**What the exercise asks**: Within the entries below, find the portion that opens with the line containing "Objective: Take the" and closes with the line containing "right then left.". Retype that portion exactly and only.

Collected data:

——

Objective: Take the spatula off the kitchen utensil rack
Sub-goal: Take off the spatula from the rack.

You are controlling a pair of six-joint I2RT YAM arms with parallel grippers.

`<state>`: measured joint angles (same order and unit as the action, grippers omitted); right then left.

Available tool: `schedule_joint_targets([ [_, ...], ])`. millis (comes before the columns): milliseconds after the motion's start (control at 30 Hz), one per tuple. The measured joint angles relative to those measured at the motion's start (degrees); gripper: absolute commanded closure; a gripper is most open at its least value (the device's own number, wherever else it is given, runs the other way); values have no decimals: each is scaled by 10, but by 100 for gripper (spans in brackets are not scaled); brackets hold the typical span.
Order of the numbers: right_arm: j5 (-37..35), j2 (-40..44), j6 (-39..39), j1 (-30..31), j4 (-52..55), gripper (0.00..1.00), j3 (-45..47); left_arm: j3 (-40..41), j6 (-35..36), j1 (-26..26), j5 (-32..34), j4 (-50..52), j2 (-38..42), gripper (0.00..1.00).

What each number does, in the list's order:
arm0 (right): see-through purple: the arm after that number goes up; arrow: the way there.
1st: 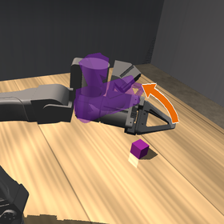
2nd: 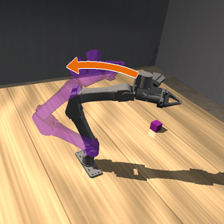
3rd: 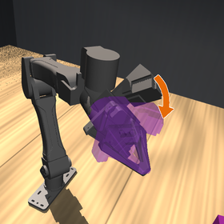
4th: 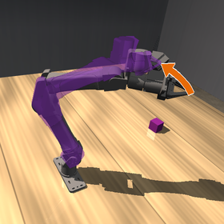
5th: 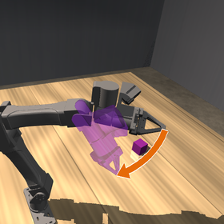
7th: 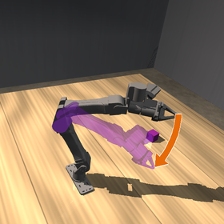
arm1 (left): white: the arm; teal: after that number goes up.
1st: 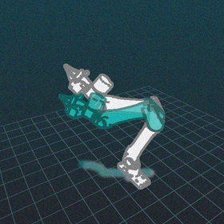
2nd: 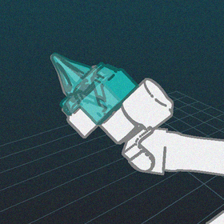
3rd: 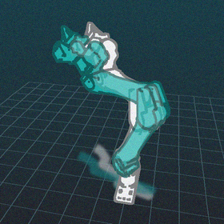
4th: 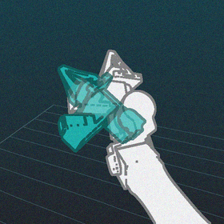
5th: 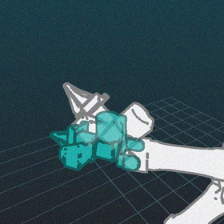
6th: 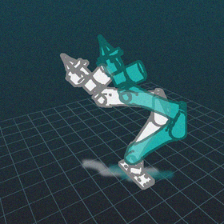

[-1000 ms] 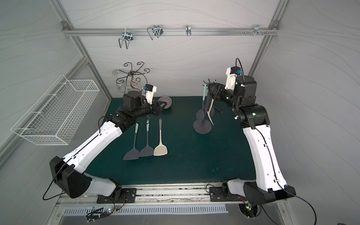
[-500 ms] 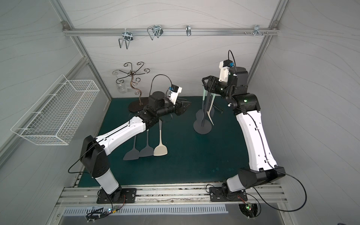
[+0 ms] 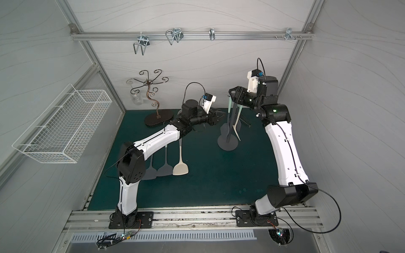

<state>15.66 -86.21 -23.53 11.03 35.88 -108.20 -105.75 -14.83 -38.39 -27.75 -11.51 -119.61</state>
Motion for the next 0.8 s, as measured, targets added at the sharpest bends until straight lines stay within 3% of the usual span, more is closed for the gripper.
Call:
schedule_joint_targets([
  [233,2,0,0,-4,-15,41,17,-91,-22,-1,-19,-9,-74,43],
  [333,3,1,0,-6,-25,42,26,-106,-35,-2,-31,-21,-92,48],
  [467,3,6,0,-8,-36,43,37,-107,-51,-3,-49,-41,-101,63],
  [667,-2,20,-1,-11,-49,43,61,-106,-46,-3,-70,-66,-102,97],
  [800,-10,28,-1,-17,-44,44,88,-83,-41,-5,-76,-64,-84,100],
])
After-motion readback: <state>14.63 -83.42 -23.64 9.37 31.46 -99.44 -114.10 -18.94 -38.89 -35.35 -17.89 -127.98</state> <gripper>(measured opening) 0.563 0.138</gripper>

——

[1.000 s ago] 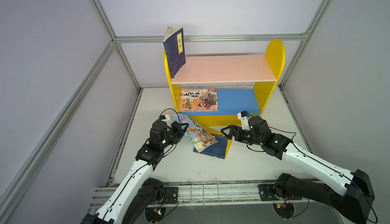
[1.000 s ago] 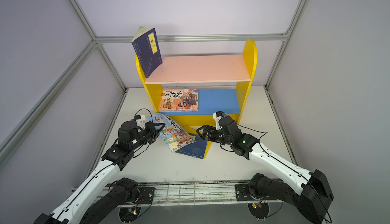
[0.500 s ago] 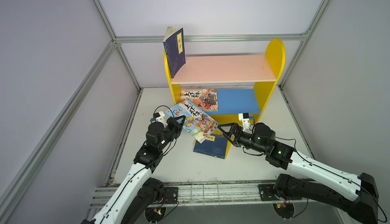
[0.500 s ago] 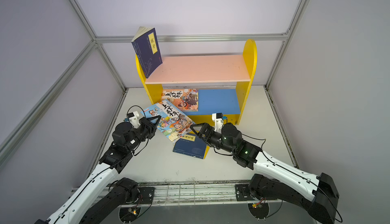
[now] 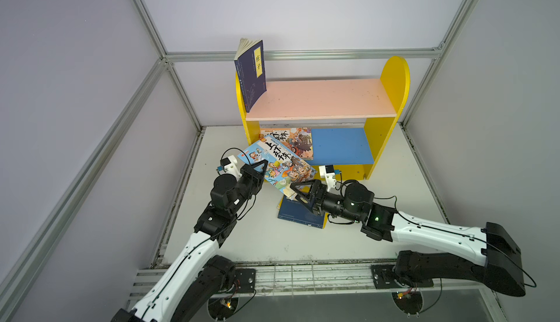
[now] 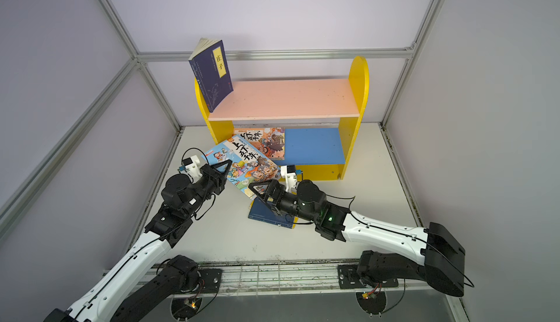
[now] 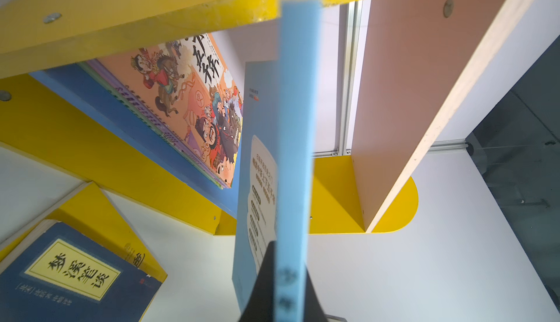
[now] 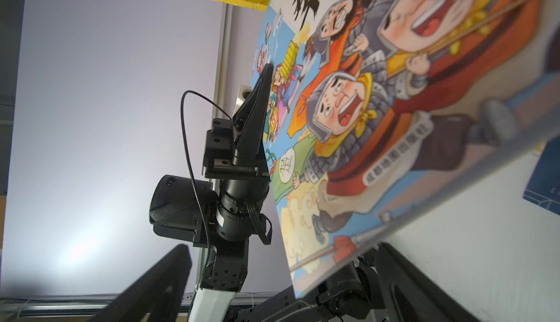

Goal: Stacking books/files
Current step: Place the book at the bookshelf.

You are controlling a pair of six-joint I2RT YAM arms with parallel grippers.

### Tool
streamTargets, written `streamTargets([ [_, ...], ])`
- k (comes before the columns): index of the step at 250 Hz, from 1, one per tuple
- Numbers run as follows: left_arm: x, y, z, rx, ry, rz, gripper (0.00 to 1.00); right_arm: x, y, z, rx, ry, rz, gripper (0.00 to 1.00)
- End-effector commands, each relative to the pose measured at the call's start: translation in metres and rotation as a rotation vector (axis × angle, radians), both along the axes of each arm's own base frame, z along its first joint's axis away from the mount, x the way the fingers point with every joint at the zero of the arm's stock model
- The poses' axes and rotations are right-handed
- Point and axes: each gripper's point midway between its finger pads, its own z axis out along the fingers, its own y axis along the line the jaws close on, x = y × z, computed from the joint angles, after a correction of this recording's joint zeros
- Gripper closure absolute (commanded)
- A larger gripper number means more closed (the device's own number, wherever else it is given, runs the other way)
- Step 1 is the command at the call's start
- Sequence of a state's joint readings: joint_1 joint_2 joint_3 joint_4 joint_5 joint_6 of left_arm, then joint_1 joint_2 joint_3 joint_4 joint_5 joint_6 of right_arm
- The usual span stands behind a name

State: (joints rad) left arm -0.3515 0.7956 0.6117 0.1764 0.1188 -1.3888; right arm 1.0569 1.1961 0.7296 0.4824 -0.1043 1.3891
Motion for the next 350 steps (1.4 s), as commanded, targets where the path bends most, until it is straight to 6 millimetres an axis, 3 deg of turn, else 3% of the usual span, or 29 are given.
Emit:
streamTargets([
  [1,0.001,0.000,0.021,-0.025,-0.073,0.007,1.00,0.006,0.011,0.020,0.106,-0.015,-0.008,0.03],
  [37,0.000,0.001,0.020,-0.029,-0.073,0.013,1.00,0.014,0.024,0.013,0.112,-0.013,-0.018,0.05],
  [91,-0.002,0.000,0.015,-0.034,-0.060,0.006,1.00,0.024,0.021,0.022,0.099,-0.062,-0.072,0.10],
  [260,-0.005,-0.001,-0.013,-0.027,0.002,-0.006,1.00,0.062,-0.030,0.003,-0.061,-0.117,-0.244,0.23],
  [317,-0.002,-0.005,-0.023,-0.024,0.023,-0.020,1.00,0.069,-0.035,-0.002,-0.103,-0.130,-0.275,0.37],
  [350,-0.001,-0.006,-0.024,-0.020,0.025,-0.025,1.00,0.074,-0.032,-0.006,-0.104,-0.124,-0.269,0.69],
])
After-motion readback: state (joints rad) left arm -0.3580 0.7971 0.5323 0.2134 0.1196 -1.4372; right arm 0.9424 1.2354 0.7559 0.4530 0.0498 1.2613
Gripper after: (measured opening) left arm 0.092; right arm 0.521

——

**Output**:
Objective: Take the spatula off the kitchen utensil rack
Sub-goal: Take off the spatula from the rack.

You are controlling a pair of six-joint I2RT YAM arms with parallel grippers.

`<state>`: measured joint angles (same order and unit as the action, grippers omitted); right then left.

Nothing remains to be added to this answer.